Sulphur from oil sands

Canada was the world’s sixth largest producer of sulphur in 2025, at 4.7 million t/a. More importantly, it was the third largest exporter, behind only the UAE and Saudi Arabia, with a total of 4.57 million t/a of sulphur exported. In spite of falling volumes being recovered from declining sour gas fields, increased recovery from oil sands production have so far by and large balanced this. Oil sands sulphur production within Canada totalled 3.0 million t/a in 2025, representing 63% of Canadian sulphur output.

Canada continues to represent the lion’s share of all sulphur produced from oil sands, almost 98%, so the future of Canadian oil sands production is closely tied to how much sulphur is produced. Figure 2 shows world oil sands sulphur production over a 20 year period.
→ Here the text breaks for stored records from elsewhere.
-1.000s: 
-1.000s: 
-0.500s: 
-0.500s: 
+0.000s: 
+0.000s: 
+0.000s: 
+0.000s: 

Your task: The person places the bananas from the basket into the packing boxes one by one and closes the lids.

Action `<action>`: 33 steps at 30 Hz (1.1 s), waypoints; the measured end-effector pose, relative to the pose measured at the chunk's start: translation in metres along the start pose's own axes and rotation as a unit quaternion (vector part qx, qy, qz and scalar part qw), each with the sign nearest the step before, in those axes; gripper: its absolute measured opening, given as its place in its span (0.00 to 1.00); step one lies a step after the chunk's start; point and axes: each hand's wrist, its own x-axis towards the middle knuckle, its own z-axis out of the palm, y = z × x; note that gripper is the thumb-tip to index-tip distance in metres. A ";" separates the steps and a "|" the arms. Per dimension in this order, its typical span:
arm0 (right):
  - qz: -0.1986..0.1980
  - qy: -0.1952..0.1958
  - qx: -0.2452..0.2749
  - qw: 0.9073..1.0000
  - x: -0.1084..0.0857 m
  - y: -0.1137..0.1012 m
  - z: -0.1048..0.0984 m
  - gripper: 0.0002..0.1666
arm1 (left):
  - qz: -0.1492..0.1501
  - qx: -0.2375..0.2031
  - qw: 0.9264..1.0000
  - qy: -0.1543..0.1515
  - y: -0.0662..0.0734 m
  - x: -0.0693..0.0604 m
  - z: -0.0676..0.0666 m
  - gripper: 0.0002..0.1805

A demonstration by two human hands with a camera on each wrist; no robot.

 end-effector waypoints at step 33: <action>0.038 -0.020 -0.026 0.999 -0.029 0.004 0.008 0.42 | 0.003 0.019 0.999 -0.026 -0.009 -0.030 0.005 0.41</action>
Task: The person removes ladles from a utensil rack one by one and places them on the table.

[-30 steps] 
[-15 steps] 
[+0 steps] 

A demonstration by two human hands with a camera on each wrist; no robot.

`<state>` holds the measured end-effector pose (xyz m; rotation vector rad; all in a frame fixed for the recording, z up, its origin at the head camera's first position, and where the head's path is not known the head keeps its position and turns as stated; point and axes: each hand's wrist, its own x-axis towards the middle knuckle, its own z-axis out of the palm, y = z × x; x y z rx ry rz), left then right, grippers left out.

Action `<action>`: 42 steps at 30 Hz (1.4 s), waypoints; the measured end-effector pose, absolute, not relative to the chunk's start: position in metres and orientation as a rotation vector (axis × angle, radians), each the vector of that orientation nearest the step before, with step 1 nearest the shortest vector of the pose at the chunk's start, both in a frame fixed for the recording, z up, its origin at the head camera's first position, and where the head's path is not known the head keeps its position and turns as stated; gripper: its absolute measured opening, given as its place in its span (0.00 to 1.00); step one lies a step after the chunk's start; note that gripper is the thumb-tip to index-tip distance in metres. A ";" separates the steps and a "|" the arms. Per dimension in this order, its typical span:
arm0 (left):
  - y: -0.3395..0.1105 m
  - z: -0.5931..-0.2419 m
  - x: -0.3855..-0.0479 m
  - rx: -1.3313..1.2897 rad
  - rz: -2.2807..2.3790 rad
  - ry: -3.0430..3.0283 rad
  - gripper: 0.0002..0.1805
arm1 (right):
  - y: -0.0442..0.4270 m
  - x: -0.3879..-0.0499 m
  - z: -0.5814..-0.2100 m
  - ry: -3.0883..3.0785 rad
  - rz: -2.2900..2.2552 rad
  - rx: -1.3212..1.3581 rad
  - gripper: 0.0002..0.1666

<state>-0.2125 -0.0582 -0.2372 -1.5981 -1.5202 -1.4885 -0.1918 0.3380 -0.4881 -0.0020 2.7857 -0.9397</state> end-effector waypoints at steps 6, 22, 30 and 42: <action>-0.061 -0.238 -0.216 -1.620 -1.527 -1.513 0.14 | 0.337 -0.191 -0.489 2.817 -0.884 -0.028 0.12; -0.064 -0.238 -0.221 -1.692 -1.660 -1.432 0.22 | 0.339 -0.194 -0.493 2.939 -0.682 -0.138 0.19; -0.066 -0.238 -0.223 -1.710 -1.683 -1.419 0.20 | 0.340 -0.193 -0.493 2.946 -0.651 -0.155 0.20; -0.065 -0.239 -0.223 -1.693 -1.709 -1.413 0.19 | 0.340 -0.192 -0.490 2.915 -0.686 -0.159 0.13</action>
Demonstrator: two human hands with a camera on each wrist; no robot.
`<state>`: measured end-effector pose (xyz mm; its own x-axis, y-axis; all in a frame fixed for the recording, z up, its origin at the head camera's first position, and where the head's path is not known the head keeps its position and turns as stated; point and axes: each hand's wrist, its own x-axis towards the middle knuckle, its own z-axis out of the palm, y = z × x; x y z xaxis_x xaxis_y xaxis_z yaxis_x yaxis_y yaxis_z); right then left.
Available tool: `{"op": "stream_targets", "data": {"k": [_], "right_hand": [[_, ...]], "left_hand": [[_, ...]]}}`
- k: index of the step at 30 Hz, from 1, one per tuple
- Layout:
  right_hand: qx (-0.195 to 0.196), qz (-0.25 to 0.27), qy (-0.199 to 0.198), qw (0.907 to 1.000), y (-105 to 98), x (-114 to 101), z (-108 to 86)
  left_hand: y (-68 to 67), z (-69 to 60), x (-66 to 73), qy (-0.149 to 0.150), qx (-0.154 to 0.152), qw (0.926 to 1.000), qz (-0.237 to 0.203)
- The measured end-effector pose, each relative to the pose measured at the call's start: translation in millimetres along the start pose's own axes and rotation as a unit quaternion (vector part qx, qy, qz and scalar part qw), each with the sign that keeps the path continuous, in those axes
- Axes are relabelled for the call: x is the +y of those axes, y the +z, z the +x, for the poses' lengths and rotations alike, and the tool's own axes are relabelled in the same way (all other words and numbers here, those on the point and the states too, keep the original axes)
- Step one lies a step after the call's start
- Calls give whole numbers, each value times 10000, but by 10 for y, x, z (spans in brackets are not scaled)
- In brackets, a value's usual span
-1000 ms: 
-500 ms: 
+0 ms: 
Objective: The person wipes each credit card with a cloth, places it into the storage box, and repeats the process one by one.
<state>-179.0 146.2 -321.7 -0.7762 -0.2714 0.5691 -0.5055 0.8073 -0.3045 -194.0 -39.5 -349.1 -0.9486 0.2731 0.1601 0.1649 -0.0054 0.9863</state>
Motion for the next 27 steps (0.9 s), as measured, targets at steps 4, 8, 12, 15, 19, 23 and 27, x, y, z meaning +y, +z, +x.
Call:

Having grown slowly but steadily with Canadian oil sands output, there is at present no prospect of any major increase in this in the short term, although a period of sustained higher oil prices may encourage new investment back into Canada, and Venezuela remains a wild card in the longer term, depending on future relations with the US. Overall, oil sands-based sulphur production is expected to stabilise at around 3.0 million t/a from 2025 to 2030.

There is one additional corollary of this – if 3.7 million barrels per day of oil sands bitumen is being extracted, at an average sulphur content of 5%, that represents in theory a total of 8.3 million t/a of encapsulated sulphur that is being extracted. However, only the bitumen that is processed or upgraded in Alberta shows up in the Canadian figures of 3.0 million t/a of sulphur produced. The remaining sulphur will be extracted where the syncrude is delivered and processed, mainly on the Gulf Coast of the US. A shift to more processing within Canada could therefore increase domestic sulphur production while US refineries might need to source sour crude elsewhere.

Sulphur storage

The other factor in Canadian oil sands production is stocks of sulphur. The logistics of moving sulphur from northern Alberta to the port of Vancouver has been difficult and relatively expensive, meaning that in the early days of oil sands operations much sulphur was poured to long term storage in blocks. Since there has been a sustained run of higher sulphur prices, there are signs that some of this is now being recovered and remelted. Canadian sulphur inventory declined throughout 2025, prompted by a high price environment, and this trend is expected to continue into 2026. There plans to increase re-melting capabilities in Canada with new capacity commissioning by the end of 2026. A net figure of around 1.5 million tonnes of Canadian sulphur is expected to be remelted and sold in the period 2025-2030.